§ THE PROBLEM:
The answer is every line in the data below that contains the word "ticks".
Segment Open
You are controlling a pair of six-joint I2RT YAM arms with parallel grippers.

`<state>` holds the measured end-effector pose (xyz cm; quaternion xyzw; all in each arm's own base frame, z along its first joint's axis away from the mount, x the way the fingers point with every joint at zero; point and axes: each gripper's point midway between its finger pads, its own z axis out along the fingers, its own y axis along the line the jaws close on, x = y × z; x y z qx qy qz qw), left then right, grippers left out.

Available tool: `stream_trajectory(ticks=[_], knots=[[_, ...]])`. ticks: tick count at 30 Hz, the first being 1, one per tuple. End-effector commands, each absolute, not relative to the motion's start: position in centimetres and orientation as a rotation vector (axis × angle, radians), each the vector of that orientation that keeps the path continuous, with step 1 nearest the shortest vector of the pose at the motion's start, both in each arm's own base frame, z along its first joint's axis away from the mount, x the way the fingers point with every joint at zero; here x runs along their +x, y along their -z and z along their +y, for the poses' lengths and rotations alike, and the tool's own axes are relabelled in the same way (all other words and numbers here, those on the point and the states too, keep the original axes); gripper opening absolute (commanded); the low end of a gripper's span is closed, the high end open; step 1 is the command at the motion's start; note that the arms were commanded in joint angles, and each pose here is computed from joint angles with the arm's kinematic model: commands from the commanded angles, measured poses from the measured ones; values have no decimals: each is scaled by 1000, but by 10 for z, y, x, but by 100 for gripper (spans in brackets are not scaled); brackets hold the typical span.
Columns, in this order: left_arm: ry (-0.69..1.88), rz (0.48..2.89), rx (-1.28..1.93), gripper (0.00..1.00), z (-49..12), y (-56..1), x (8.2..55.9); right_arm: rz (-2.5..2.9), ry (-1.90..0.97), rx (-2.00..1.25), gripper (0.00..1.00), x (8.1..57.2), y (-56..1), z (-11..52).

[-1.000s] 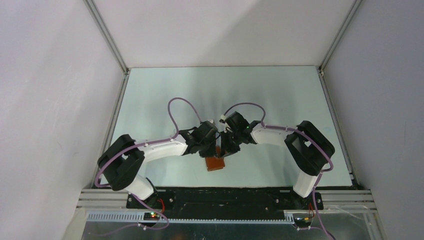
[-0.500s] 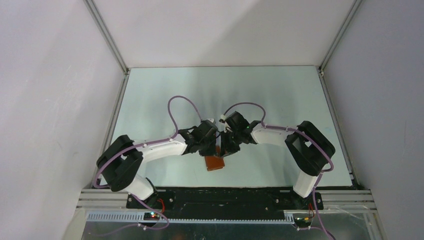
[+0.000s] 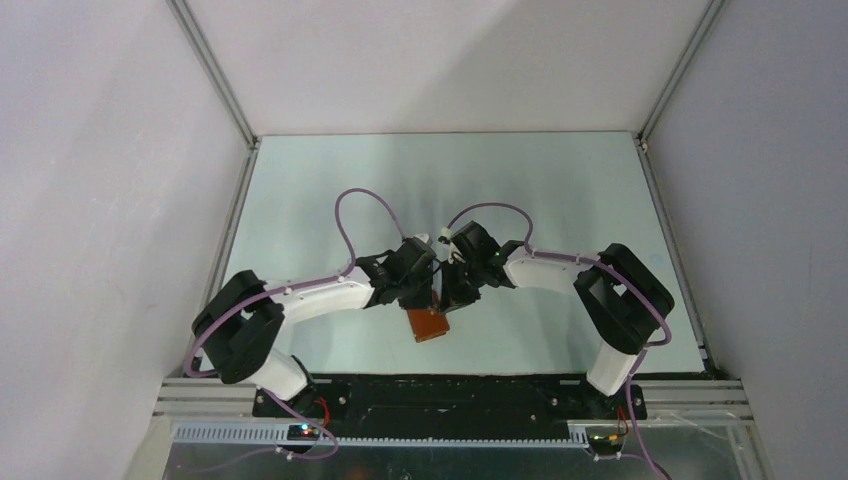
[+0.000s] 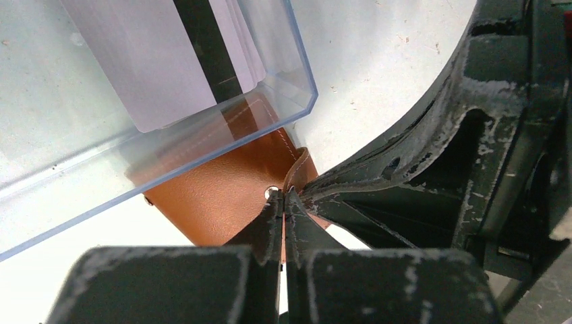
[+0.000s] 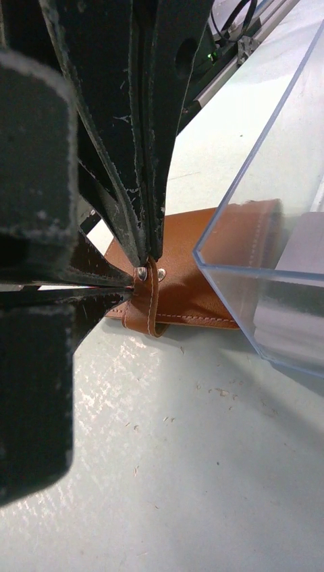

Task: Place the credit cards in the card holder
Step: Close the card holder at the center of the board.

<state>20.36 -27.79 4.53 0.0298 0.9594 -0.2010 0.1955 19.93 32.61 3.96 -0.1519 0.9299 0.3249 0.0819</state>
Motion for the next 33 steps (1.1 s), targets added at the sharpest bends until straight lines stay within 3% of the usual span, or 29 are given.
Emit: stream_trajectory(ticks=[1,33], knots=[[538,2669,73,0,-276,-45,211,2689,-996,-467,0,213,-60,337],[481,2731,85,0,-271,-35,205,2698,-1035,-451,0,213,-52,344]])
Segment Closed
§ RESPONSE:
Available tool: `stream_trajectory(ticks=[_], knots=[[_, ...]])`. ticks: tick count at 30 Hz, the first being 1, one per tuple. End-effector commands, each absolute, not relative to the motion's start: position in centimetres and orientation as a rotation vector (axis × angle, radians), each the vector of that orientation that keeps the path continuous, with step 1 nearest the shortest vector of the pose at the motion's start, both in each arm's own base frame, z along its first joint's axis away from the mount, x the way the fingers point with every joint at zero; here x runs along their +x, y along their -z and z along their +y, for the poses' lengths and rotations alike, and the tool's own axes are relabelled in the same way (all other words and numbers here, those on the point and the states too, keep the original axes); gripper opening absolute (commanded); the low end of a gripper's span is closed, the high end open; step 1 is the command at the motion's start; note that the arms were commanded in joint angles, and each pose here is computed from joint angles with the arm's kinematic model: commands from the commanded angles, measured poses from the measured ones; values have no decimals: each is scaled by 1000, but by 10 for z, y, x, but by 100 for gripper (spans in brackets are not scaled); brackets hold the typical span.
Emit: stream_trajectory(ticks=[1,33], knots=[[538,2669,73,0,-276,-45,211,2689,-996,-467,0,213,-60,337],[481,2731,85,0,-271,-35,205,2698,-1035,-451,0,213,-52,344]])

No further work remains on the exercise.